Child welfare clinics should be established in sufficient numbers to care for the problem. In these clinics specialists in human behavior would protect the children from future failures and furnish helpful information to parents. They serve as a crime preventive agency by giving advice to and extending and coordinating the activities of existing agencies including the school, health center, welfare bureau, day nursery, nursing unit and police, recreation and health departments. The anxious parents would here receive advice regarding not only the limitations but the possibilities of their offspring and would also receive scientific direction in their efforts to rear law-abiding and useful citizens.

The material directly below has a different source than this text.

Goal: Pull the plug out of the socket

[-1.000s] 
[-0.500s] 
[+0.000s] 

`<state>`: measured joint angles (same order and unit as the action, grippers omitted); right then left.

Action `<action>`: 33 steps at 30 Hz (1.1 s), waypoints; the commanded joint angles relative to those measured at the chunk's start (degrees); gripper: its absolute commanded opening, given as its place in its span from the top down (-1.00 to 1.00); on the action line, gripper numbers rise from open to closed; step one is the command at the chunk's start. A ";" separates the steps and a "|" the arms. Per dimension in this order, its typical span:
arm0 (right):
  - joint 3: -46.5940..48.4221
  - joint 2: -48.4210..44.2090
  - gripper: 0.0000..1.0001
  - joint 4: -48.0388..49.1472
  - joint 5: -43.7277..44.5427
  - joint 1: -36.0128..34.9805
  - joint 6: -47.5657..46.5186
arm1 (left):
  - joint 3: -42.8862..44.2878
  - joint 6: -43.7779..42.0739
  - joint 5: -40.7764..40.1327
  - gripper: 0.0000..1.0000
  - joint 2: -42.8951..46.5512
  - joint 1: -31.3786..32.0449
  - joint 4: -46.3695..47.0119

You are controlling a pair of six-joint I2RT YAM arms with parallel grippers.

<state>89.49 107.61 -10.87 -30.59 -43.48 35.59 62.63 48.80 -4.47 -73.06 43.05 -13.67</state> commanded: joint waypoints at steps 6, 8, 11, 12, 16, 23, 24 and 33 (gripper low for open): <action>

The potentiality of a child clinic would be limitless if the personnel were carefully selected. It would place in the hands of the police facts and not fancies regarding juvenile delinquency and afford them an opportunity to center upon any individual problem all of the character-building forces in the community, supported by the power of the state. Here in the field of pre-delinquency is the golden opportunity for the women of this land to do more constructive work for the betterment of humankind than in any other line of endeavor. Delinquency is based upon mental, physical and moral defects and the sooner these defects are recognized and corrected the better it will be for the child and community. Here in this undeveloped branch of police service we may hope for larger returns than in any other for the amount of energy expended, and may I add that inherent qualities possessed by women only peculiarly fit them for service among the pre-delinquents. Obviously, in addition to native endowments, which by the way must include personal charm, the policewoman, in order that she may function efficiently, should have adequate training. An untrained worker may do more harm than good in many cases, for be it remembered that the human mind is a very delicate piece of machinery and irreparable injury may be done to the child by an ignorant tinkerer who attempts to make adjustment without scientific preparation. But the policewoman, who is trained for the profession, can render invaluable service by correcting bad habits, changing the disposition when this is necessary, developing the right sort of attitudes, cultivating wholesome tastes, strengthening the conscience, and inculcating personal, social and religious ideals, creating desirable virtues and sentiments.

In the Front Line

Let us hasten the day when the policewoman shall be placed on the front line of police intrenchments in the battle against vice and crime as an active industrial, social and child welfare worker; the police representative to whom parents may appeal for assistance in guiding their problem, children; enemy and eradicator of vice and crime, friendly counselor of the needy, teacher of morals, policeman's strongest ally and defender and foremost among the character builders in the community.